Work item =>
Every line in the listing below from the one with "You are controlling" through the one with "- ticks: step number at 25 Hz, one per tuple" is to be reproduced exactly, both ends included; leave out the rest.

■ ■ ■

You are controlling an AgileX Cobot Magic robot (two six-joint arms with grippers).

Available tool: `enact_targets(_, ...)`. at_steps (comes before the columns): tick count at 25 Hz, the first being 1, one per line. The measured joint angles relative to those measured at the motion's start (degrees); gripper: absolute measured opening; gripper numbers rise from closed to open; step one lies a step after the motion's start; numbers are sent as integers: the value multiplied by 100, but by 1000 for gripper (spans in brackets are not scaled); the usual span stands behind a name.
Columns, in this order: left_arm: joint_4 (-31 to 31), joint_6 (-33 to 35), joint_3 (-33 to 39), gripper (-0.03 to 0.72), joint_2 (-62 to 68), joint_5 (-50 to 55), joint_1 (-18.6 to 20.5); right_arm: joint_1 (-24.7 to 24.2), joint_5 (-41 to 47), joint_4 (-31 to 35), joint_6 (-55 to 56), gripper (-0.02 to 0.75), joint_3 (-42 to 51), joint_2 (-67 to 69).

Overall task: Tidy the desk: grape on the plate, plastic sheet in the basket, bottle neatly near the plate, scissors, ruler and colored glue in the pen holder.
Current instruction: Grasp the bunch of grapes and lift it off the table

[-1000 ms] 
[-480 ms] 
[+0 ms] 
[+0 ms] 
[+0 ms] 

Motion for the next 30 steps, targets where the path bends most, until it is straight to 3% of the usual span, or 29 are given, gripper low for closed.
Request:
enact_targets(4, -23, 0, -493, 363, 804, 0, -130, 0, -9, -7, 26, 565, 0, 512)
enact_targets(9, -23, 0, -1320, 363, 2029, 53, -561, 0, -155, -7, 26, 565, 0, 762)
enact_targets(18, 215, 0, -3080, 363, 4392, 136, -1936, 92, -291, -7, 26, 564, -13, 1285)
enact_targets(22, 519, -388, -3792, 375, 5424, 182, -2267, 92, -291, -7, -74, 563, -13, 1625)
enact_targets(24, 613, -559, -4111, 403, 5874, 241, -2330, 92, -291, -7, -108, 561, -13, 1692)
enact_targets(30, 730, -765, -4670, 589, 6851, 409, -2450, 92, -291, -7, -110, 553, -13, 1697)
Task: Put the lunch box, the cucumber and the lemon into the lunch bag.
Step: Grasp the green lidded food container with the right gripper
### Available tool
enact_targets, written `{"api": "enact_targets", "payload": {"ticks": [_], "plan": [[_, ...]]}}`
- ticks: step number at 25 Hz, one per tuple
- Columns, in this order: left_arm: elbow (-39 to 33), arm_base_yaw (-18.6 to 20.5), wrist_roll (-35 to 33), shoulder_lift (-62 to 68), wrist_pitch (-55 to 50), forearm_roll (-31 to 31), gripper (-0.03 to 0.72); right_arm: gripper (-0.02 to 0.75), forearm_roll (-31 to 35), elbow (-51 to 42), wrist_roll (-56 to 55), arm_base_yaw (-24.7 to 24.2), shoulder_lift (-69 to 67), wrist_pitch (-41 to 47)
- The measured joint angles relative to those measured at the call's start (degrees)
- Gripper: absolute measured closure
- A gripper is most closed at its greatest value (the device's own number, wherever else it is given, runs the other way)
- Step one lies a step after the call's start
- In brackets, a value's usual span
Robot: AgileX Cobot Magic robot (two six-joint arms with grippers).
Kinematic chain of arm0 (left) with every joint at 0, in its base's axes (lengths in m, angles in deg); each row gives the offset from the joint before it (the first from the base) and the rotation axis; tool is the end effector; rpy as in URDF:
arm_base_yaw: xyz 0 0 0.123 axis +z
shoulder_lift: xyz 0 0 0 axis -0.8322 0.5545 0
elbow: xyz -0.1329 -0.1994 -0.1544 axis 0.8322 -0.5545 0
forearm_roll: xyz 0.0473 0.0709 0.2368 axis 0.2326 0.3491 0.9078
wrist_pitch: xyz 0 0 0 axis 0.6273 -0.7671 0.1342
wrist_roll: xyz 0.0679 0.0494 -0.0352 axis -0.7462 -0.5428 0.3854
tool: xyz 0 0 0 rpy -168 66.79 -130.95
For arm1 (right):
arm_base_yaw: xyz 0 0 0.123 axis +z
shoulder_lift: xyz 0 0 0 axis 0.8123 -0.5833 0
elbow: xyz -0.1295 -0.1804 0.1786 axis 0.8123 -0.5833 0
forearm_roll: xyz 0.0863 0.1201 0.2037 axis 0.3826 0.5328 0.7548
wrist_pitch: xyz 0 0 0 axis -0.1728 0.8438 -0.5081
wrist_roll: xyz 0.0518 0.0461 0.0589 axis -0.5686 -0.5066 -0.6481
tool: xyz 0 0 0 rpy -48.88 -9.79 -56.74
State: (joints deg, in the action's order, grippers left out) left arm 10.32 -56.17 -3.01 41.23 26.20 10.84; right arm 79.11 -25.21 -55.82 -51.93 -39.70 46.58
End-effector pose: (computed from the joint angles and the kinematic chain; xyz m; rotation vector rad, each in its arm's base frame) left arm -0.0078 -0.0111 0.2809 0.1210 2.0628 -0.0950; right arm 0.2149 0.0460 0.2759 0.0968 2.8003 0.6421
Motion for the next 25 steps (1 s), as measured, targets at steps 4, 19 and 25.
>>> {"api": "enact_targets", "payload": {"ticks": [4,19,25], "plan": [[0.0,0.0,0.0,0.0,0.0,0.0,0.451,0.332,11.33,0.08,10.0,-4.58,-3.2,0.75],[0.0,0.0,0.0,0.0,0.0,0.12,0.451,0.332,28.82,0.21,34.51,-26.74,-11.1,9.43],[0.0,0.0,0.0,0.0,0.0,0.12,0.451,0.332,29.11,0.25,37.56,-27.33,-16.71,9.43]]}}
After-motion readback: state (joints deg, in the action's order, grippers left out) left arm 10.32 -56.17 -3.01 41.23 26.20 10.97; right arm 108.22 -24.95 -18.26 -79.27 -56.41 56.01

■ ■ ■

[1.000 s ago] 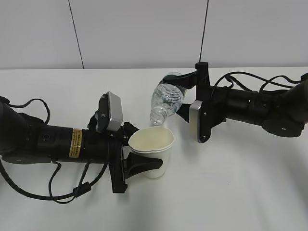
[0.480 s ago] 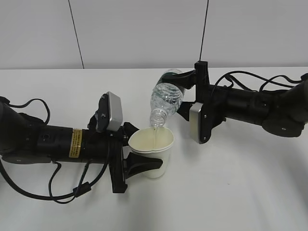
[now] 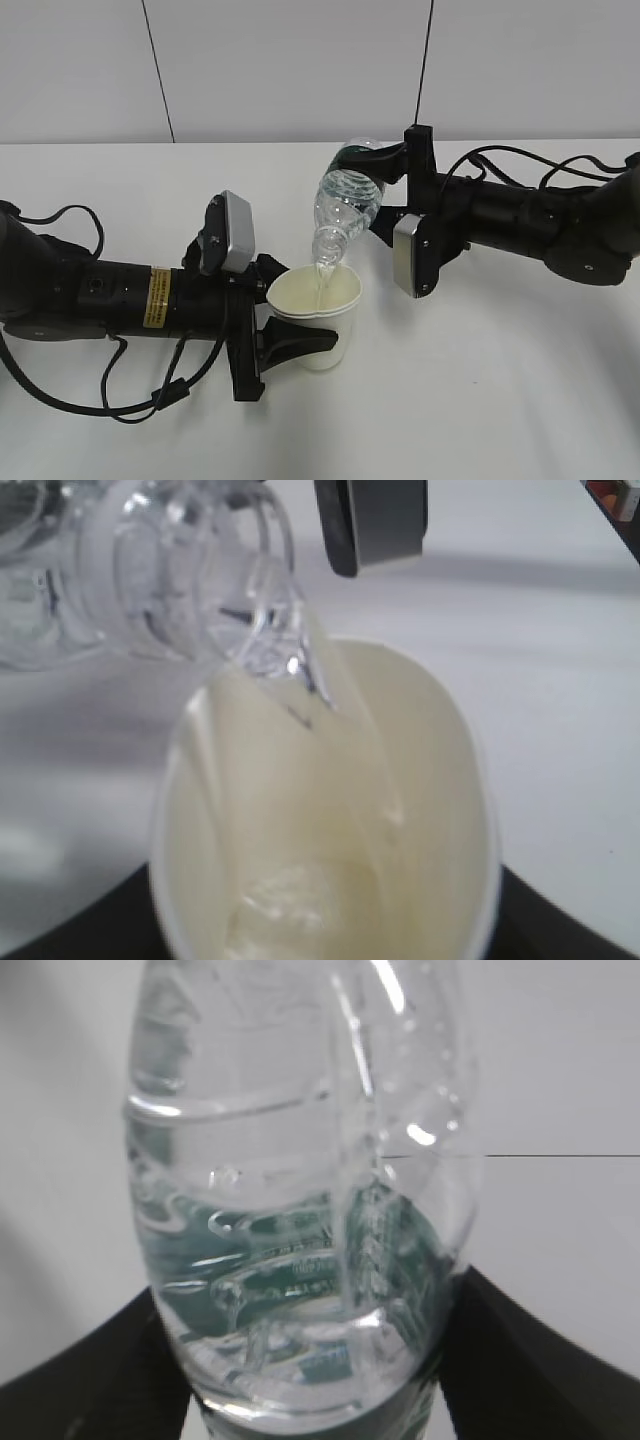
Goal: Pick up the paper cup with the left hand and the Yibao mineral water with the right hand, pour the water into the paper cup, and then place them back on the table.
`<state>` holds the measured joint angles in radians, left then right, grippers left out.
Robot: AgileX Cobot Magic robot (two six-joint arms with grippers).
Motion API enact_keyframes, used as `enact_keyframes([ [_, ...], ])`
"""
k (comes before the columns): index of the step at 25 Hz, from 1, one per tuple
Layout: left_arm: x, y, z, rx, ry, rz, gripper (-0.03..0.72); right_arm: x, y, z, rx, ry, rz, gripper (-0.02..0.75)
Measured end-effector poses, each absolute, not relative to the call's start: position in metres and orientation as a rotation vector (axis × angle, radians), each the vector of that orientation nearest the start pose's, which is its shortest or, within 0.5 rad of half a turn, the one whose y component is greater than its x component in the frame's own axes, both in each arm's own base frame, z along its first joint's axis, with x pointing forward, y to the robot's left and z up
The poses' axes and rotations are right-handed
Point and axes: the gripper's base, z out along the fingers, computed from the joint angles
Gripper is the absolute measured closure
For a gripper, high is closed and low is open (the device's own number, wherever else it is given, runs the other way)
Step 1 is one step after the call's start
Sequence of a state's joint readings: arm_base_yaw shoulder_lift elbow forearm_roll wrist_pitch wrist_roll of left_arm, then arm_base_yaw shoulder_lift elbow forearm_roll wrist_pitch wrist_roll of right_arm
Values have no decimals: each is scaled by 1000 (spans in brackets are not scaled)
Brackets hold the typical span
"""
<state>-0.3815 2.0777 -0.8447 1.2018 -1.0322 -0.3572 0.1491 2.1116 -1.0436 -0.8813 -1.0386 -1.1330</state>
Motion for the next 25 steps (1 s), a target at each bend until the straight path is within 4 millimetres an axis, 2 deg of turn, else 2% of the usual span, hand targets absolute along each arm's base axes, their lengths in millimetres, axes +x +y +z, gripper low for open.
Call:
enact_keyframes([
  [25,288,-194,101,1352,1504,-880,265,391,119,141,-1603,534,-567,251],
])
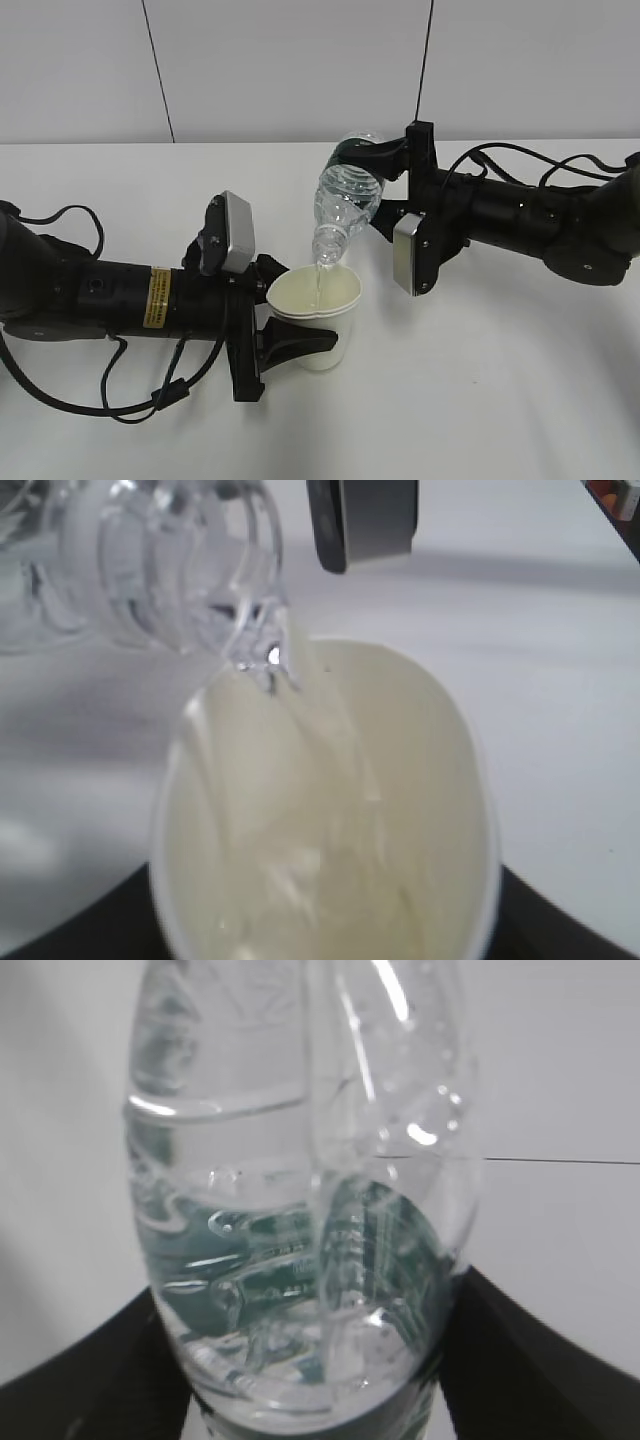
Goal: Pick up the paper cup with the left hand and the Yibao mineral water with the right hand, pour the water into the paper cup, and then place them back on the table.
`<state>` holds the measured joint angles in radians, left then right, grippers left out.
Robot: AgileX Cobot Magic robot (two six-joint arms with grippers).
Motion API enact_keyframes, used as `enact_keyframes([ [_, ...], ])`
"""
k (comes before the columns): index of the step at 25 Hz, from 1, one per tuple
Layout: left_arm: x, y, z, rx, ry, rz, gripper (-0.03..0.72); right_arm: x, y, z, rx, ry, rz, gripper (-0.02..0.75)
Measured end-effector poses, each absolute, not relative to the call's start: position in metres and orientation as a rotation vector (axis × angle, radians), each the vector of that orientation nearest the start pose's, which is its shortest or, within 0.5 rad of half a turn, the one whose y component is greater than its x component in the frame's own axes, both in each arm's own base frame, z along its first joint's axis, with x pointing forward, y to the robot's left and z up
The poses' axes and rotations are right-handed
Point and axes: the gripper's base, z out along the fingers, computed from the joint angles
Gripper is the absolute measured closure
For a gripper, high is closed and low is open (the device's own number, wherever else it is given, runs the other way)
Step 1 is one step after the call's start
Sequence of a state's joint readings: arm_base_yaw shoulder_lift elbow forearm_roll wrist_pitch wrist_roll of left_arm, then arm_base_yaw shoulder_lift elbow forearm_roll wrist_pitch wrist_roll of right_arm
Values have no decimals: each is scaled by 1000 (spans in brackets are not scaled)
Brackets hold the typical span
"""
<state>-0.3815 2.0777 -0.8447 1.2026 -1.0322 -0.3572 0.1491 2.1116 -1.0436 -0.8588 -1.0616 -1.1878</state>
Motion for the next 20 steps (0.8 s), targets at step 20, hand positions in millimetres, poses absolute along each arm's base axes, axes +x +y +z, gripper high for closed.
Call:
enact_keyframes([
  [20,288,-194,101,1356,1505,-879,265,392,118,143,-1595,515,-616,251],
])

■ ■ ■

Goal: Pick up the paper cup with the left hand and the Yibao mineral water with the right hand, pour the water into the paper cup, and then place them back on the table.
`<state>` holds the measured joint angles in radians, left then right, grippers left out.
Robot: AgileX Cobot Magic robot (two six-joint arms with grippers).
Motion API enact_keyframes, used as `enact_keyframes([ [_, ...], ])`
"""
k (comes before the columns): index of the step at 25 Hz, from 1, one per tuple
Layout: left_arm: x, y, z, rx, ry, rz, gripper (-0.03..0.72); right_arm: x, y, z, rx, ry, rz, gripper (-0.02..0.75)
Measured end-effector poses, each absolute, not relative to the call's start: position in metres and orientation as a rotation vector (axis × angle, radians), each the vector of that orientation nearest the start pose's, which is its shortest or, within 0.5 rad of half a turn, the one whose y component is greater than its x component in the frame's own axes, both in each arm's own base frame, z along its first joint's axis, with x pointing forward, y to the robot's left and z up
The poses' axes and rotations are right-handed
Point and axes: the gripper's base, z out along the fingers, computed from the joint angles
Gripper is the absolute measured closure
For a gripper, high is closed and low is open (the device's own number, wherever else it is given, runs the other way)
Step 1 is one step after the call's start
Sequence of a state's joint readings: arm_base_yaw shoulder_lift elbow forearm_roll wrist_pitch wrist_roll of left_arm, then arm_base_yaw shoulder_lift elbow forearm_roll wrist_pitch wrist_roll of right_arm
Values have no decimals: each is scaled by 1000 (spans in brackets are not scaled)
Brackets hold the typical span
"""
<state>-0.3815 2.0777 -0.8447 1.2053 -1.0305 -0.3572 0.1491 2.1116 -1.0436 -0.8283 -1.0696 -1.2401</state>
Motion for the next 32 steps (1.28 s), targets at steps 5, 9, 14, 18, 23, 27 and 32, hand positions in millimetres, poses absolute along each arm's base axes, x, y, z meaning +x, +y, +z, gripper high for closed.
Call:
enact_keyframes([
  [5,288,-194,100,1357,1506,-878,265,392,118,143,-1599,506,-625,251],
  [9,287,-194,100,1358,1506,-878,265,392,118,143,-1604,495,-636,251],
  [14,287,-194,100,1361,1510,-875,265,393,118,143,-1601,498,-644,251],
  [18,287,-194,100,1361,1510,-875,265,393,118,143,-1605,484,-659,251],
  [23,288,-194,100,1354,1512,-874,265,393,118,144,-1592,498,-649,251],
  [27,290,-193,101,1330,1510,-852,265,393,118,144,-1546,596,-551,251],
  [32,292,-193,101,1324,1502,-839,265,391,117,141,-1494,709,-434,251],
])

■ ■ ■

Output for this exercise =>
You are controlling an AgileX Cobot Magic robot (two six-joint arms with grippers).

Available tool: `enact_targets(_, ...)`. at_steps (comes before the columns): tick count at 25 Hz, the first being 1, one per line. The measured joint angles relative to those measured at the motion's start (degrees); gripper: absolute measured opening; gripper numbers rise from closed to open; step one lies a step after the motion's start; numbers are sent as integers: the value multiplied by 100, but by 1000 for gripper (spans in brackets are not scaled); the usual span stands behind a name.
Columns, in this order: left_arm: joint_4 (-31 to 31), joint_6 (-33 to 35), joint_3 (-33 to 39), gripper (-0.03 to 0.72), joint_2 (-62 to 68), joint_5 (-50 to 55), joint_1 (-18.6 to 20.5); right_arm: joint_1 (-24.7 to 24.2), joint_5 (-41 to 47), joint_4 (-31 to 35), joint_6 (-55 to 56), gripper (-0.02 to 0.75), joint_3 (-42 to 51), joint_2 (-67 to 69).

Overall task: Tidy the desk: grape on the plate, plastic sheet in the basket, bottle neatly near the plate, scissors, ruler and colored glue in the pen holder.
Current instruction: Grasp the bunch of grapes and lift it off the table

[-1000 ms] 
[-480 ms] 
[+0 ms] 
[+0 ms] 
[+0 ms] 

Motion for the next 30 steps, targets where the path bends most, until it is straight to 3% of the usual span, or 29 are given, gripper low for closed.
Request:
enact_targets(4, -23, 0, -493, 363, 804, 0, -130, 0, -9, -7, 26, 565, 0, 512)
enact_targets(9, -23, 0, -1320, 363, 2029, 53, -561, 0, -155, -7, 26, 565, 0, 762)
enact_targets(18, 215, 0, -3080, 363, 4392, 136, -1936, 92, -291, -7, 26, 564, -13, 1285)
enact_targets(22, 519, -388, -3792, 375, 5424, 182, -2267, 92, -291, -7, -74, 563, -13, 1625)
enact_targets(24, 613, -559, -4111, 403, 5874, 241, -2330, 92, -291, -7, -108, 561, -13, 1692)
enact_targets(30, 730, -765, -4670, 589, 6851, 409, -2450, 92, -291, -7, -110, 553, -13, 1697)
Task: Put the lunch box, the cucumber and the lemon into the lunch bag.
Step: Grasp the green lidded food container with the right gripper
### Available tool
enact_targets, written `{"api": "enact_targets", "payload": {"ticks": [_], "plan": [[_, ...]]}}`
- ticks: step number at 25 Hz, one per tuple

There is no more output to give.